## Strings

**Text**

Can use `"`, `'` or `str()`

In [1]:
"this is fine"

'this is fine'

In [2]:
'so is this (but not in JSON)'

'so is this (but not in JSON)'

In [3]:
str(float(64))

'64.0'

Files are just big lists of characters
- the line structure is a mirage

`\n` is the newline character (UNIX thing)

In [4]:
file = 'First line.\nSecond line.'
print(file)

First line.
Second line.


Multiple line strings:

In [6]:
print("""
First
whatever
""")


First
whatever



Strings next to each other are joined:

In [7]:
'Py' 'thon'

'Python'

This can be useful for multi line strings:

In [8]:
print('An expert is a person who has made all the mistakes '
      'that can be made in a very narrow field – NIELS BOHR')

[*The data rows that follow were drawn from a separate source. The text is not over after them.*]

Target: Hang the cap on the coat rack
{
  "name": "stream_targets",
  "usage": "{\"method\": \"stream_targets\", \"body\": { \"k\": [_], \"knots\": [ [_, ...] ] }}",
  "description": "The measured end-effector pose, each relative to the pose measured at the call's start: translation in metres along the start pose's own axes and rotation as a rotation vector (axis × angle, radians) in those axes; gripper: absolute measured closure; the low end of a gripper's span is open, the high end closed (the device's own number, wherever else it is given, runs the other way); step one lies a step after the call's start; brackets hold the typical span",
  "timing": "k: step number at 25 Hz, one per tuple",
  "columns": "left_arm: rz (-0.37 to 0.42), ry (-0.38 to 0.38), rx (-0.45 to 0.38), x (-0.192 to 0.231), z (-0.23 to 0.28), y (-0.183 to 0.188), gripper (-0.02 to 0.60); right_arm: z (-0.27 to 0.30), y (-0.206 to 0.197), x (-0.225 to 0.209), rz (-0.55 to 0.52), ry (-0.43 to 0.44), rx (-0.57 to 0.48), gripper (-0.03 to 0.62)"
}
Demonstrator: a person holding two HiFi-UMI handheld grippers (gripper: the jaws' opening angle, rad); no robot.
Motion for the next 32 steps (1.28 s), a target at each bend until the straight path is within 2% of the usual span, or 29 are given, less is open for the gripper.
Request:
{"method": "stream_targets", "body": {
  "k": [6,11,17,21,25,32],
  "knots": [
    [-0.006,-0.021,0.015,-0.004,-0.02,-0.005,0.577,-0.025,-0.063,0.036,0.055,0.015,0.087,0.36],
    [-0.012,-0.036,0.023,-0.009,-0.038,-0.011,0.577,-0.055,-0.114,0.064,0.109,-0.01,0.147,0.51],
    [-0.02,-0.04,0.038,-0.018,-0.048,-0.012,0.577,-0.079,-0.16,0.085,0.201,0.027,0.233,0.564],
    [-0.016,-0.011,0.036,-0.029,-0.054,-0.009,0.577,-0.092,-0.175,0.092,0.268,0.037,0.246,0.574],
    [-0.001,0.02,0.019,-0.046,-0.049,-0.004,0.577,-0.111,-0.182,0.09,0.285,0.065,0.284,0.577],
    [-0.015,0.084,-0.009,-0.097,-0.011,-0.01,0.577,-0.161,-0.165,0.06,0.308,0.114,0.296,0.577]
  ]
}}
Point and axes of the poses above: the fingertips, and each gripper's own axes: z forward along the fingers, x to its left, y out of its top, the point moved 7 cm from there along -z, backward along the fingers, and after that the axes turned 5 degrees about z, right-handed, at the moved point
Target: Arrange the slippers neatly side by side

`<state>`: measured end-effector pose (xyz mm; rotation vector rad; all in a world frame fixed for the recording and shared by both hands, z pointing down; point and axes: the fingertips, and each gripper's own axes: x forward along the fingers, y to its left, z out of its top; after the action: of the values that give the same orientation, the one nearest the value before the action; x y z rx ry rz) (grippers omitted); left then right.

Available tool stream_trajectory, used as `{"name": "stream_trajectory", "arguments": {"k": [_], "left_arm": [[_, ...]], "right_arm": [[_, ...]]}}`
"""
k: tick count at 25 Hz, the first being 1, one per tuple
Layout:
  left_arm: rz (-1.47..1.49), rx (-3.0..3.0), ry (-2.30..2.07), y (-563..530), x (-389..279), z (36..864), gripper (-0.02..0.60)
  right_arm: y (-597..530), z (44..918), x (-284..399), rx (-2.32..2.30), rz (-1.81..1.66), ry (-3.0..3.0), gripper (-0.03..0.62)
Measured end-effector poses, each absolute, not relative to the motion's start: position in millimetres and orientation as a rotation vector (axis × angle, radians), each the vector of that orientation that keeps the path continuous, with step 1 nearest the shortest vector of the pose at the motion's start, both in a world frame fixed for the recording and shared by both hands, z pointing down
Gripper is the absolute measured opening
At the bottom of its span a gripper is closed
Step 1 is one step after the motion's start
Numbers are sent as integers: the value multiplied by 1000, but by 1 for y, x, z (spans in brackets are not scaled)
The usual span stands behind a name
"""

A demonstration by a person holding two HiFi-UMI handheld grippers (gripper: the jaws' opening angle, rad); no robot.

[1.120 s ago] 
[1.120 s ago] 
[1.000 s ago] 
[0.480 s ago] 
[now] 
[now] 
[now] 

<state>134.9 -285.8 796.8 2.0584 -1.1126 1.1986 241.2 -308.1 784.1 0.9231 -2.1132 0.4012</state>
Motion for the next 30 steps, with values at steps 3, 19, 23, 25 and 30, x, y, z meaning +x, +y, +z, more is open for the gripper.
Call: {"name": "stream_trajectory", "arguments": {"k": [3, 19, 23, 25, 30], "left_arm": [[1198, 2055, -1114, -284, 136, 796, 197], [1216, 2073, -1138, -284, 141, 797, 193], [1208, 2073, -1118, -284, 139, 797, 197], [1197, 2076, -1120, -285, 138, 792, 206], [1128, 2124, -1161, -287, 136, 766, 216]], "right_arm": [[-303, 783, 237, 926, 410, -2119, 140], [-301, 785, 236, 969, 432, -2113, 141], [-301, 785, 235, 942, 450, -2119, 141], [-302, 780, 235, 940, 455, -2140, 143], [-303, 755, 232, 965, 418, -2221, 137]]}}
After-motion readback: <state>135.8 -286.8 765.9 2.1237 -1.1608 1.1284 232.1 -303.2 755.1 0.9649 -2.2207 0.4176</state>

An expert is a person who has made all the mistakes that can be made in a very narrow field – NIELS BOHR


We can add strings together:

In [9]:
"ja" + " ja " + "ja"

'ja ja ja'

And multiply them:

In [10]:
"ja" * 3

'jajaja'

## Strings are iterable

In [11]:
for character in 'Py' 'thon':
    print(character)

P
y
t
h
o
n


We can use the builtin `len` to measure the number of characters in a string:

In [11]:
len('Python')

6

## `upper` and `lower`

A common operation in NLP is making everything lower case:

In [12]:
'PYTHON'.lower()

'python'

In [13]:
'python'.upper()

'PYTHON'

We can see some of the other functionality available on the `str` object using `dir`:

In [14]:
dir(str)

['__add__',
 '__class__',
 '__contains__',
 '__delattr__',
 '__dir__',
 '__doc__',
 '__eq__',
 '__format__',
 '__ge__',
 '__getattribute__',
 '__getitem__',
 '__getnewargs__',
 '__gt__',
 '__hash__',
 '__init__',
 '__init_subclass__',
 '__iter__',
 '__le__',
 '__len__',
 '__lt__',
 '__mod__',
 '__mul__',
 '__ne__',
 '__new__',
 '__reduce__',
 '__reduce_ex__',
 '__repr__',
 '__rmod__',
 '__rmul__',
 '__setattr__',
 '__sizeof__',
 '__str__',
 '__subclasshook__',
 'capitalize',
 'casefold',
 'center',
 'count',
 'encode',
 'endswith',
 'expandtabs',
 'find',
 'format',
 'format_map',
 'index',
 'isalnum',
 'isalpha',
 'isdecimal',
 'isdigit',
 'isidentifier',
 'islower',
 'isnumeric',
 'isprintable',
 'isspace',
 'istitle',
 'isupper',
 'join',
 'ljust',
 'lower',
 'lstrip',
 'maketrans',
 'partition',
 'replace',
 'rfind',
 'rindex',
 'rjust',
 'rpartition',
 'rsplit',
 'rstrip',
 'split',
 'splitlines',
 'startswith',
 'strip',
 'swapcase',
 'title',
 'translate',
 'upper',
 'zfill']

## String formatting

There are many ways to do this - below is what works for me:

In [15]:
'{} {} {}'.format('first', 'second', 'third')

'first second third'

We can control the formatting of decimal places

In [16]:
'{:.2f} {:.1f} {:.0f}'.format(420, 420, 420)

'420.00 420.0 420'

## F-strings

str.format can be quite verbose, therefore long and not so easy to read. F-strings is a new and better way for string formatting.

In [17]:
name = "Eric"
age = 74
f"Hello, {name}. You are {age}."

'Hello, Eric. You are 74.'

In [20]:
f"{2 +37}"


'39'

In [21]:
def to_lowercase(input):
    return input.lower()

name = "Eric Idle"
f"{to_lowercase(name)} is funny."

'eric idle is funny.'

In [23]:
d = {'a' : 1}

f"{d['a']}"

'1'

## String splitting

A common operation is to split strings on characters.  Let's get the current working directory:

In [24]:
import os

os.getcwd()

'/home/stas/dsr/dsr-classes/python/basics'

We can then use the `split` method to create an iterable:

In [25]:
os.getcwd().split('/')

['', 'home', 'stas', 'dsr', 'dsr-classes', 'python', 'basics']

In [26]:
os.getcwd().split('/')[-2]

'python'

We will see more on paths in the next notebook - and more on iterables in the notebook after that.

## String stripping

A common operation is removing trailing whitespace:

In [28]:
'python is dynamically typed    '.strip(' ')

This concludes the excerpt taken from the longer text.